A company that wants to build a coal-shipping port on the Columbia River plans to withdraw a controversial permit currently under appeal, three weeks before the case was set to go to trial.

The Associated Press

LONGVIEW, Wash. —

A company that wants to build a coal-shipping port on the Columbia River plans to withdraw a controversial permit currently under appeal, three weeks before the case was set to go to trial.

Millennium Bulk Terminals said Tuesday that reapplying for a permit would allow it to conduct a more detailed review of the project's potential environmental impacts - which environmentalists had pushed.

"We believe this is the best way forward for both the community and the project," said Joe Cannon, chief executive officer of Millennium, a subsidiary of Australia-based Ambre Energy.

Environmental groups that appealed the permit said Tuesday the company had no choice but to withdraw the permit and start over, after revelations that the company discussed plans for a facility that could handle far more coal than it had stated in its permit application.

Millennium had applied for a permit from Cowlitz County to ship about 5 million tons of coal from Wyoming and Montana to Asia through the Longview port.
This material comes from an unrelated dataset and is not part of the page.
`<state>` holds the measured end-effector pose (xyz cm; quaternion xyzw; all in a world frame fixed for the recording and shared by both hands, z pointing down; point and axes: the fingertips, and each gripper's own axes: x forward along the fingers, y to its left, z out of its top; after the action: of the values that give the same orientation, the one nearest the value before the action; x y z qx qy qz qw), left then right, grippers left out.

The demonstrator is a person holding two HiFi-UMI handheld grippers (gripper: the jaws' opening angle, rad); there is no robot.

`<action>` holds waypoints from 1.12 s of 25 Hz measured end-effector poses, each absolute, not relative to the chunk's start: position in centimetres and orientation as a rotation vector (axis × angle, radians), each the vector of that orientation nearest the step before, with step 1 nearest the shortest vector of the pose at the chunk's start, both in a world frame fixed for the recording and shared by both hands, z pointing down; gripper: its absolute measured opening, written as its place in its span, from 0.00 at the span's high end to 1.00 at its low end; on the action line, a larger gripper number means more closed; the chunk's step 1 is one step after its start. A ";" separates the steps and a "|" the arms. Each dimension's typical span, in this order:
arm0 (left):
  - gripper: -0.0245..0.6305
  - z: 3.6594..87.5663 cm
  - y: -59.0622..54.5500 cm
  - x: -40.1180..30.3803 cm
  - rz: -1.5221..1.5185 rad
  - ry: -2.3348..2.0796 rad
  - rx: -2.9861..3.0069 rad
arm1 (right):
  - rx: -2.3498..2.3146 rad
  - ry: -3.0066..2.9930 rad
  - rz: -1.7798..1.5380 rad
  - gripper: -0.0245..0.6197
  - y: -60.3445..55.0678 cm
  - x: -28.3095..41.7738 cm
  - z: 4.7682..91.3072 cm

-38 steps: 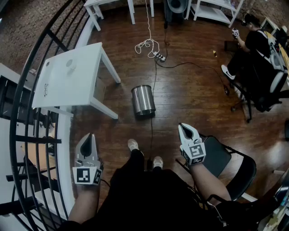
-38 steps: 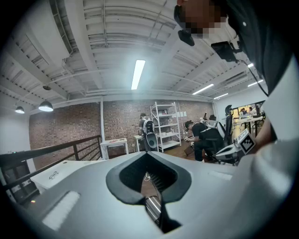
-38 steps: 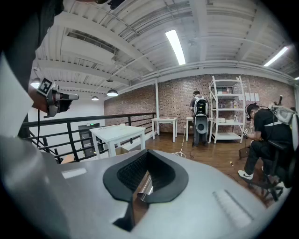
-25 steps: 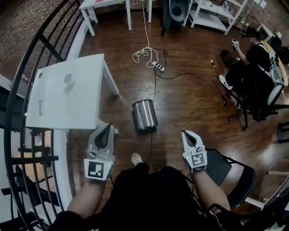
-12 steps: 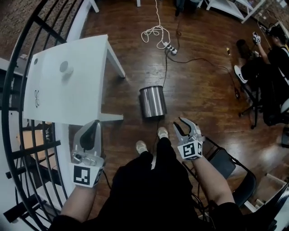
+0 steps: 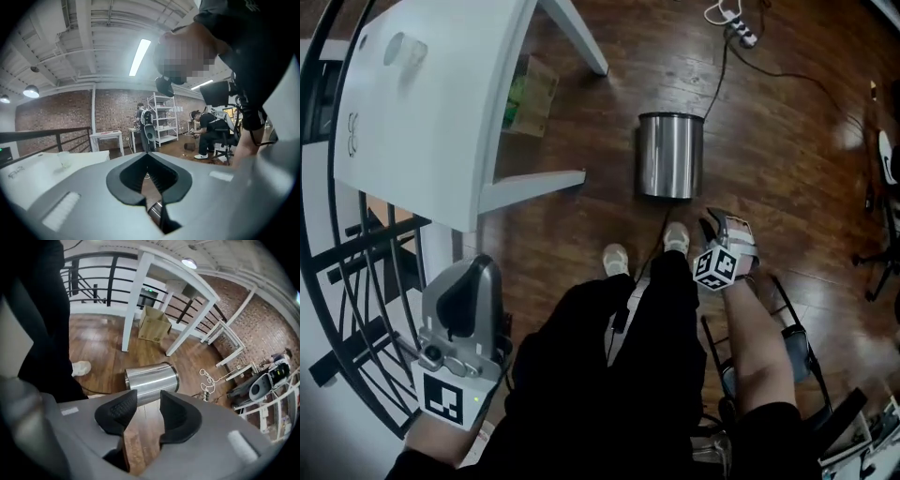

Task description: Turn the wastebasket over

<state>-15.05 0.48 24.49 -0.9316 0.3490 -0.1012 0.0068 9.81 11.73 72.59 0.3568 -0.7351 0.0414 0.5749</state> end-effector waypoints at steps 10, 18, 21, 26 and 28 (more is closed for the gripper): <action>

Company executives had internal discussions as recently as December on a project that could handle 80 million tons of the coal annually, documents show.

"Millennium withdrawing their permit application after the true size of their proposal was revealed just goes to show how much they'd misrepresented their intentions," said Becky Kelley with the Washington Environmental Council.

The council, the Sierra Club, Columbia Riverkeeper and Climate Solutions, represented by the public interest law firm Earthjustice, had appealed the permit to a state hearings board. The groups raised concerns about potential health problems from coal dust, traffic congestion from coal trains and greenhouse gas emissions from burning coal.

Cannon said the company will do a full environmental review to address concerns raised about the project. The company remained focused on creating jobs in the state, he added.